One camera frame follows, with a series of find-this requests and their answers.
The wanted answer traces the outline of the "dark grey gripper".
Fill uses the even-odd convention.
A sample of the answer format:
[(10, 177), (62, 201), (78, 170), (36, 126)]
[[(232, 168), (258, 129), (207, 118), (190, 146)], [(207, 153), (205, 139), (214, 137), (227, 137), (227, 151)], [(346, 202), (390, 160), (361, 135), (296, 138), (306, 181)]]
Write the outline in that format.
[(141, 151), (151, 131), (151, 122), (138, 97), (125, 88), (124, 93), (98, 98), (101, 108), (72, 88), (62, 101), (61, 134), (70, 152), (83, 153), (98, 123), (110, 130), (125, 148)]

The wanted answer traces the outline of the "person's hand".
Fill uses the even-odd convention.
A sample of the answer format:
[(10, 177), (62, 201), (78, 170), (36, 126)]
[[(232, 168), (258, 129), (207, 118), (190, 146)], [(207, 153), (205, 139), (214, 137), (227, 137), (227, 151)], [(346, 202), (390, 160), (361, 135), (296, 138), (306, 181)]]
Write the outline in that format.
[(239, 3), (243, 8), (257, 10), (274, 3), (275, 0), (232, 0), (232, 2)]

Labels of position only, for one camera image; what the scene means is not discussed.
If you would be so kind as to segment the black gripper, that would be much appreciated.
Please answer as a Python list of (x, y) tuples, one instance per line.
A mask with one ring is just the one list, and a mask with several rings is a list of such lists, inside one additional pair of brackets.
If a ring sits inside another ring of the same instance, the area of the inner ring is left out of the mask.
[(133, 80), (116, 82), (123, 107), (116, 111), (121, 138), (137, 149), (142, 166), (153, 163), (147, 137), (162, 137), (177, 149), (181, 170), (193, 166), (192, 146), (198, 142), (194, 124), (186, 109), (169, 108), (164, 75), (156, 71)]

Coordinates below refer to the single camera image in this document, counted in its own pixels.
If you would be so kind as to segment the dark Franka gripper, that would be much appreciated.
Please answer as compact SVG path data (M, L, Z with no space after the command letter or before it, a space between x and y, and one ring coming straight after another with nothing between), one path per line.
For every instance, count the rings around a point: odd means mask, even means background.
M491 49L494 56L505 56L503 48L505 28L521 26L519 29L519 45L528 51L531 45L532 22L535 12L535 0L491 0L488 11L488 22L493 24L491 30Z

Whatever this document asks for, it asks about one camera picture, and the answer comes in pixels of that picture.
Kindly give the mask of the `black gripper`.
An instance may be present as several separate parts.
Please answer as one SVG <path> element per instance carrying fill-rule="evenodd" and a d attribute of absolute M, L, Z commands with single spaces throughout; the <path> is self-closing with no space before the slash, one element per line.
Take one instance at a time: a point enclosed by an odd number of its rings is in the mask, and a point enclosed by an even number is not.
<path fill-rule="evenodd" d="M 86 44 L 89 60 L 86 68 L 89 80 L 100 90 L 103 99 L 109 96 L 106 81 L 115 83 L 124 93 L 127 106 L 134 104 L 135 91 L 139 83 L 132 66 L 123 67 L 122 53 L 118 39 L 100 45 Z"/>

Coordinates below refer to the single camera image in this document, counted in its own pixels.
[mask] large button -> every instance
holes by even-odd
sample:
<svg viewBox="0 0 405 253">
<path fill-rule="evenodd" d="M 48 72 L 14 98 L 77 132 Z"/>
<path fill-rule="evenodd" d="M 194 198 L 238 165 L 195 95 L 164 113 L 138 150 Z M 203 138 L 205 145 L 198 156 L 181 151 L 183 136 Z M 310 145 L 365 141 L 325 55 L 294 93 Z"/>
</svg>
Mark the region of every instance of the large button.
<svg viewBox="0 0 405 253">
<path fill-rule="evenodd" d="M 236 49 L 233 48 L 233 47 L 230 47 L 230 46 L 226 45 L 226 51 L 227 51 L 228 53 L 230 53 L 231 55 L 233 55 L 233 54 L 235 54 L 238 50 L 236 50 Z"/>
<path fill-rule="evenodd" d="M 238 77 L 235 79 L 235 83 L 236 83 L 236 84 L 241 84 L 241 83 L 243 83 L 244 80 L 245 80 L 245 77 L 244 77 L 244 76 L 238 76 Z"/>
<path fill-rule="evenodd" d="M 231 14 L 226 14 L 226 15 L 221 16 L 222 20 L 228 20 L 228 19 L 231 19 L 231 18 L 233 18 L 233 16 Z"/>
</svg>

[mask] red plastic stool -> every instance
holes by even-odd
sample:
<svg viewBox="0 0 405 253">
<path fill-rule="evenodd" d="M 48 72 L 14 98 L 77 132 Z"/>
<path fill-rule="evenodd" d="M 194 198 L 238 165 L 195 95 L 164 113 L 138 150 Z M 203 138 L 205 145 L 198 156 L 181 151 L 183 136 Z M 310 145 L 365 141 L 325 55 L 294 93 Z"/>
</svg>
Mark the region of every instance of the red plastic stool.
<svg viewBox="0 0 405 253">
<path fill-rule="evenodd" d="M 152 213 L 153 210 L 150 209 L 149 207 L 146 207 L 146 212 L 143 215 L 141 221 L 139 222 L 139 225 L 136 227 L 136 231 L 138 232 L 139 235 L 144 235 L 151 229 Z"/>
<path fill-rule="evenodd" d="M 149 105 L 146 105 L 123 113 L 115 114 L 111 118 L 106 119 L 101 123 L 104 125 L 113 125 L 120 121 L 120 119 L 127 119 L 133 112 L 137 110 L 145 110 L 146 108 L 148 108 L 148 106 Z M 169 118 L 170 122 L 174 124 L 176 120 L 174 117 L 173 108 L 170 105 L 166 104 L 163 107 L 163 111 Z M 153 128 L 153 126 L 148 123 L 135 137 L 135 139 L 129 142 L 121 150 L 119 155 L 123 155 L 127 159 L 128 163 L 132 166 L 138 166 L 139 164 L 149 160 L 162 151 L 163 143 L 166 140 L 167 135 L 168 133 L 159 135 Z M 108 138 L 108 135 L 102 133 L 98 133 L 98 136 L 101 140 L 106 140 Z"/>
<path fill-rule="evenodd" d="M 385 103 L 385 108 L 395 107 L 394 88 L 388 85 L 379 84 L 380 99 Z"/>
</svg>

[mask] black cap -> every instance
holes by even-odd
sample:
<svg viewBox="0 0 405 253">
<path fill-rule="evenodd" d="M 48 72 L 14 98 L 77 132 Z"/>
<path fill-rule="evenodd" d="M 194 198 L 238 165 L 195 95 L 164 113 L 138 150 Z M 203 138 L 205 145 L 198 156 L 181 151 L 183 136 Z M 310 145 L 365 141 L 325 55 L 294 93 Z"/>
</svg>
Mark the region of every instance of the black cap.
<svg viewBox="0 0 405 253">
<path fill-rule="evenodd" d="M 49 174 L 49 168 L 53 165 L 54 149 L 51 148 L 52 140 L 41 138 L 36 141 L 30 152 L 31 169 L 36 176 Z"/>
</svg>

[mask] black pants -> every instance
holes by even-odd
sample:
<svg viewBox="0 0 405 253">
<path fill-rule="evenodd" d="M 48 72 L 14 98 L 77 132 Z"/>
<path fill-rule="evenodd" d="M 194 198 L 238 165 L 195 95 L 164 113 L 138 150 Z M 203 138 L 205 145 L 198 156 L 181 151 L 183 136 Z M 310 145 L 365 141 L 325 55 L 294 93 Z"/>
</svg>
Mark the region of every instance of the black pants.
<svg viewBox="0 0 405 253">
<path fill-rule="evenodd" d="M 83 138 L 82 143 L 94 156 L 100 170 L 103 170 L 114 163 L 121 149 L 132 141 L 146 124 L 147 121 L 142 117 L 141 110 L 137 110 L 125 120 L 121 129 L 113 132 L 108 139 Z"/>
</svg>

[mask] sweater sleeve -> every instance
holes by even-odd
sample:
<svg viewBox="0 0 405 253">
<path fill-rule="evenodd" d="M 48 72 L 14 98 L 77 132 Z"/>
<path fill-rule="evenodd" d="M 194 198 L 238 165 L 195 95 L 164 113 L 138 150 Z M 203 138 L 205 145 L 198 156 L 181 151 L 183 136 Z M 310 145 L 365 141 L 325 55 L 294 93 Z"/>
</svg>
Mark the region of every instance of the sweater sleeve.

WORK INSTRUCTIONS:
In the entries above, copy each line that contains the string "sleeve".

TASK SOLUTION:
[mask] sweater sleeve -> every instance
Mark the region of every instance of the sweater sleeve.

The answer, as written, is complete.